Filter out every line below that lacks "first", and copy the rest.

*** Material provided ***

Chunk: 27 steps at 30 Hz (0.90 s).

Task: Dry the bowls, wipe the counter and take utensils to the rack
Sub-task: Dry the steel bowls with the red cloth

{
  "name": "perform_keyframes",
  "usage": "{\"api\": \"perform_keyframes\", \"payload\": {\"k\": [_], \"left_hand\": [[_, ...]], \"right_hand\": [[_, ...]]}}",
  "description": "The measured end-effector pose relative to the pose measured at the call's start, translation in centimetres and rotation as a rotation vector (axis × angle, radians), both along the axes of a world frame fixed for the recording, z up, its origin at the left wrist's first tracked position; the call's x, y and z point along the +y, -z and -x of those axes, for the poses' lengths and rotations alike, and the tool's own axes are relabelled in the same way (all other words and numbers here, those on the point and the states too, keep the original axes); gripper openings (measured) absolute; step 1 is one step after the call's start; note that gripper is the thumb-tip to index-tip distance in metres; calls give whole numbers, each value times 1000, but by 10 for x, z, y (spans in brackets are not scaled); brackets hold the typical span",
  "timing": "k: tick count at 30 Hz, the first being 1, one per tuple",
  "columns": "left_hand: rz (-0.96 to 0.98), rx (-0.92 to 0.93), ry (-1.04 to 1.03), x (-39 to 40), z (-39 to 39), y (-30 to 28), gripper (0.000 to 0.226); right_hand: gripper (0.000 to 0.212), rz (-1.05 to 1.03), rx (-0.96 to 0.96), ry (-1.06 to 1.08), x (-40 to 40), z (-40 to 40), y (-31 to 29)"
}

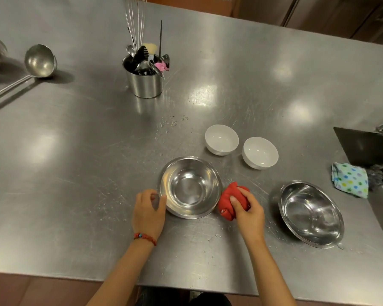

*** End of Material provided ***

## Answer
  "description": "The measured end-effector pose relative to the pose measured at the call's start, translation in centimetres and rotation as a rotation vector (axis × angle, radians), both along the axes of a world frame fixed for the recording, z up, its origin at the left wrist's first tracked position; the call's x, y and z point along the +y, -z and -x of those axes, for the poses' lengths and rotations alike, and the tool's own axes are relabelled in the same way (all other words and numbers here, those on the point and the states too, keep the original axes); gripper openings (measured) absolute; step 1 is one step after the call's start; note that gripper is the thumb-tip to index-tip distance in metres; calls give whole numbers, each value times 1000, but by 10 for x, z, y (spans in brackets are not scaled); brackets hold the typical span",
  "timing": "k: tick count at 30 Hz, the first being 1, one per tuple",

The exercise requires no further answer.